[PATCH 4/4] arm64: route crash_smp_send_stop() last resort through SDEI
Doug Anderson
dianders at chromium.org
Fri Jun 5 13:42:57 PDT 2026
Hi,
On Wed, Jun 3, 2026 at 7:36 AM Kiryl Shutsemau <kirill at shutemov.name> wrote:
>
> @@ -1288,8 +1288,32 @@ void crash_smp_send_stop(void)
> return;
> crash_stop = 1;
>
> + /*
> + * Stop the normal way first: IPI_CPU_STOP escalating to a pseudo-NMI
> + * IPI. Every CPU that responds saves its state via crash_save_cpu()

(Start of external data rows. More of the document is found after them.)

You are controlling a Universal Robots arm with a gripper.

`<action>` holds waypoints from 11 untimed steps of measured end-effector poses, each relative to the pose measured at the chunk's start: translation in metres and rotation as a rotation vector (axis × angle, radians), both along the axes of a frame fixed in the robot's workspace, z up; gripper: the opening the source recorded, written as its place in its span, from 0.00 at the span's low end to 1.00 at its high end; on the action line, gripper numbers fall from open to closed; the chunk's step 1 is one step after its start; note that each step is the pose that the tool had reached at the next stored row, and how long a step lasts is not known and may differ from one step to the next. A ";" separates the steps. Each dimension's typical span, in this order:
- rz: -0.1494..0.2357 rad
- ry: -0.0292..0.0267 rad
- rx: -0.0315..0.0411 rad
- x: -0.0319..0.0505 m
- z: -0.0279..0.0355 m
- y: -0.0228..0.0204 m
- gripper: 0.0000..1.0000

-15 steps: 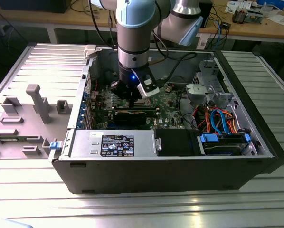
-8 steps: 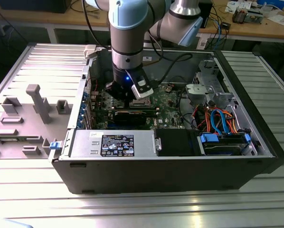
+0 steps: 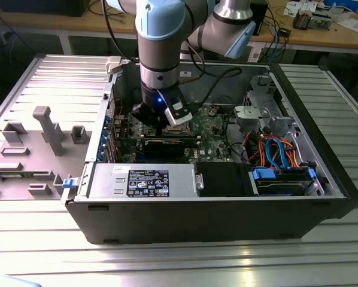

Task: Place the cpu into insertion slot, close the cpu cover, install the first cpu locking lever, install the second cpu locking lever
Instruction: 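Install the second cpu locking lever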

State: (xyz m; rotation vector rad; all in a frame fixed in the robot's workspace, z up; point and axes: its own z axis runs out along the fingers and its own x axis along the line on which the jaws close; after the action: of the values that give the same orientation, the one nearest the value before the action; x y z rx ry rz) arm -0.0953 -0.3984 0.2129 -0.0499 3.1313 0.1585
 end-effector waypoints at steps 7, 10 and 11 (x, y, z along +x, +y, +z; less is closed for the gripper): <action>0.000 0.0001 -0.0009 0.0001 0.0069 -0.0011 0.11; 0.000 0.0001 0.0002 0.0001 0.0069 -0.0037 0.11; 0.000 0.0001 0.0020 0.0001 0.0067 -0.0046 0.11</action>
State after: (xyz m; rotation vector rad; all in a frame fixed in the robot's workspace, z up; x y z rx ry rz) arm -0.0952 -0.4030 0.2196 -0.0492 3.1312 0.1617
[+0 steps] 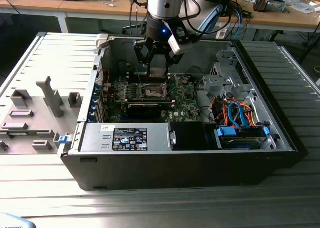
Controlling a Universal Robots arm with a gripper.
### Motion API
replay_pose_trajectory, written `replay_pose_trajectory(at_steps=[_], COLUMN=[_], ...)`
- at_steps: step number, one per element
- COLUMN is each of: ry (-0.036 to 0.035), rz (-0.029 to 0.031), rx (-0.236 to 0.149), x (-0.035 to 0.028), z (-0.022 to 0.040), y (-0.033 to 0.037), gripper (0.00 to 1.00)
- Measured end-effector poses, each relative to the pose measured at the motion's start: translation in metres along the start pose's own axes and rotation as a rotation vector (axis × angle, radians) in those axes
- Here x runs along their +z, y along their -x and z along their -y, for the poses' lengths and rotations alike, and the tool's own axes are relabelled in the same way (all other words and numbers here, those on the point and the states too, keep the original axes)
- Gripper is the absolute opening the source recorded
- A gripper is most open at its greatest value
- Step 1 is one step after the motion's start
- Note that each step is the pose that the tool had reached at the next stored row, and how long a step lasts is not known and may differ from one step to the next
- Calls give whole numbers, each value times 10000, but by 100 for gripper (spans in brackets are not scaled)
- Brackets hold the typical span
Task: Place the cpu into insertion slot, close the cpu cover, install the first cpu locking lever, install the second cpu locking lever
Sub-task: 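Place the cpu into insertion slot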
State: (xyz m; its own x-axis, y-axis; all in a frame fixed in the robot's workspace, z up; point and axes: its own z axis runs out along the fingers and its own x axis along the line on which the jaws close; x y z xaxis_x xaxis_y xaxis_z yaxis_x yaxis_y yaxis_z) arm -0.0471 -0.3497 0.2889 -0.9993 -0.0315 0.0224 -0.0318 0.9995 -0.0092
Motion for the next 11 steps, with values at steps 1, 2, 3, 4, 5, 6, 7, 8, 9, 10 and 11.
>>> replay_pose_trajectory(at_steps=[1,2,3,4,5,6,7,8,9,10,11], ry=[0,-1,0,0,0,0,0,0,-1,-1,-1], rz=[0,0,0,0,0,0,0,0,0,0,0], rx=[0,0,0,0,0,0,0,0,0,0,0], x=[2,4,8,9,11,13,15,17,18,20,20], z=[0,0,0,0,0,0,0,0,0,0,0], y=[0,0,0,0,0,0,0,0,0,0,0], gripper=[55,55,55,55,55,55,55,55,55,55,55])
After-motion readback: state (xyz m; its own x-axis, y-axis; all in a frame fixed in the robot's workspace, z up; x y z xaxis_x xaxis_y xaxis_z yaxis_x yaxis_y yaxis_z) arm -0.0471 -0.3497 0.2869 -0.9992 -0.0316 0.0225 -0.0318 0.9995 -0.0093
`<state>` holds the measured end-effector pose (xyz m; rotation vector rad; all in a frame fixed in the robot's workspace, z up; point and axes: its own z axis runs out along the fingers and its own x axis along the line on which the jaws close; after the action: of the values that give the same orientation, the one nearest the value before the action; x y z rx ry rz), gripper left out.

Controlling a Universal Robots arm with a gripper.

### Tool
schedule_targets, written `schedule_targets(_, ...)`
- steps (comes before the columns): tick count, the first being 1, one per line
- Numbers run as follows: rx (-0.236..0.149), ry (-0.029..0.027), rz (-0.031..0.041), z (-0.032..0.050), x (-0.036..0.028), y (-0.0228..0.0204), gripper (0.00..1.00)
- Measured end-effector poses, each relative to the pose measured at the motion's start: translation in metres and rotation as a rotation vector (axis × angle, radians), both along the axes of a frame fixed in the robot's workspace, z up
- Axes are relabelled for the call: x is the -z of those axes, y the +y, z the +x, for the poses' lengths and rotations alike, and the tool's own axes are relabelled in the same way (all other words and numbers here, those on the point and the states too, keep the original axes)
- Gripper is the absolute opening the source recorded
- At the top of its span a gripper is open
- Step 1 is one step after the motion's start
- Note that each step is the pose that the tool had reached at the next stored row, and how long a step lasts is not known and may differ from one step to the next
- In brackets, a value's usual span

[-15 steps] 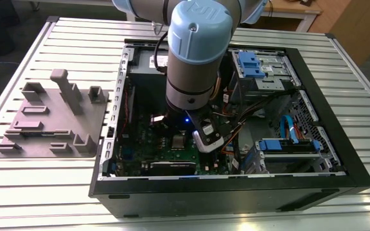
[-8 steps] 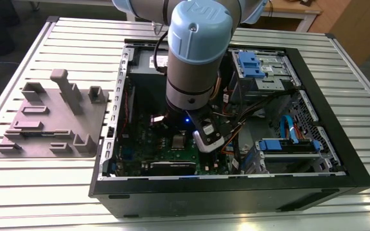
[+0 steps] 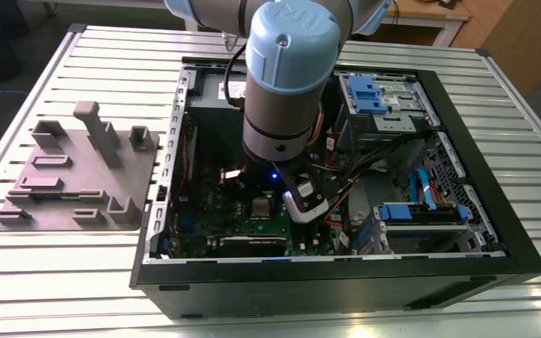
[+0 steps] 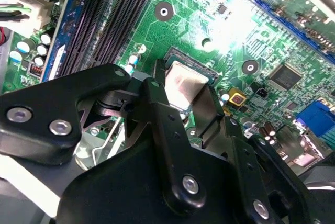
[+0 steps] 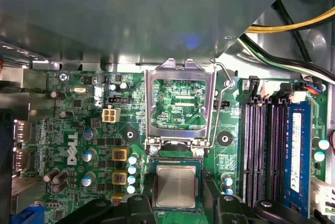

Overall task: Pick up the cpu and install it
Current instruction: 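Place the cpu into insertion slot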

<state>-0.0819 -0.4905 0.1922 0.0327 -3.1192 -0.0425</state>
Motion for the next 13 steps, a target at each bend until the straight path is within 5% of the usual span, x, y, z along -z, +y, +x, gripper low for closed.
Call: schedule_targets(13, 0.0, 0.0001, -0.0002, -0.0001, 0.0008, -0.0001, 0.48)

> + * and parks in cpu_park_loop() with its online bit cleared -- the
> + * standard kdump stop, identical to a kernel without SDEI. Crucially
> + * those CPUs stay in a clean, potentially-reusable state.
> + */
> smp_send_stop();
>
> + /*
> + * Whatever is still online didn't respond -- typically a CPU wedged
> + * with interrupts masked. The plain IPI can't reach it, and a fleet
> + * that declines the pseudo-NMI hot-path cost has no NMI IPI to
> + * escalate to. Hit only the survivors with the SDEI cross-CPU NMI
> + * (no-op if SDEI isn't active, or if everything already stopped):
> + * firmware delivers out of EL3 regardless of PSTATE.DAIF, and the
> + * handler captures crash_save_cpu() state from the wedged context
> + * before parking the CPU.
> + *
> + * SDEI is deliberately last: an SDEI-stopped CPU never completes its
> + * event (it parks inside the handler, so EL3 retains its dispatch
> + * slot until reset), which is strictly less recoverable than a normal
> + * stop. We pay that only for CPUs that left no other way to reach them.
> + */
> + sdei_nmi_crash_smp_send_stop();
It feels weird to me that you're adding SDEI for "crash stop" but not
for regular "stop". It feels like you should modify smp_send_stop() to
fall back to SDEI if sending the NMI failed, instead of adding this
separate path.
> static int sdei_nmi_handler(u32 event, struct pt_regs *regs, void *arg)
> {
> + int cpu = smp_processor_id();
> +
> + if (READ_ONCE(*this_cpu_ptr(&sdei_nmi_crash_stop_requested))) {
> + WRITE_ONCE(*this_cpu_ptr(&sdei_nmi_crash_stop_requested), 0);
> +
> + /*
> + * Capture the wedged context for kdump while pt_regs still
> + * points at the interrupted PC. This is the main motivation
> + * for using SDEI here: the plain IPI stop path can't reach an
> + * interrupt-masked CPU (and the fleet declines pseudo-NMI to
> + * keep the IRQ-mask hot path cheap), so crash_save_cpu() for
> + * that CPU would otherwise record nothing useful.
> + */
> + crash_save_cpu(regs, cpu);
> + set_cpu_online(cpu, false);
> +
> + /* publish the crash state/offline before the requester sees the ack */
> + smp_wmb();
> + WRITE_ONCE(*this_cpu_ptr(&sdei_nmi_crash_stop_acked), 1);
> +
> + /*
> + * Park forever from within the SDEI handler. We deliberately
> + * do NOT issue SDEI_EVENT_COMPLETE: the framework's return
> + * path restores firmware's saved interrupted context, which
> + * would land the CPU back wherever it was running (often
> + * do_idle, which then notices cpu_is_offline=true and BUGs
> + * at cpuhp_report_idle_dead). Returning the modified pt_regs
> + * doesn't help -- arch/arm64/kernel/sdei.c::do_sdei_event
> + * only honours a PC override via its IRQ-state heuristic
> + * and otherwise hands EL3 its own saved-context slot back.
> + *
> + * Trade-off: EL3 firmware retains ~one saved-context slot
> + * per parked CPU until the next hardware reset (~hundreds of
> + * bytes per CPU). The CPU itself is parked in cpu_park_loop
> + * exactly as if IPI_CPU_STOP had stopped it; recoverability
> + * is unchanged versus the existing path (neither is
> + * recoverable without hardware reset, since PSCI sees the
> + * CPU as ALREADY_ON in both cases).
> + */
> + cpu_park_loop();
> + /* unreachable */
Any chance we could avoid duplicating stuff from ipi_cpu_crash_stop()?
> +bool sdei_nmi_crash_smp_send_stop(void)
> +{
> + unsigned int this_cpu, cpu, remaining;
> + unsigned long timeout;
> + cpumask_t mask;
The above will probably get you a yell. Putting "cpumask_t" on the
stack is a no-no since it can be quite large under certain CONFIG
options. This is why it's nearly always defined as "static".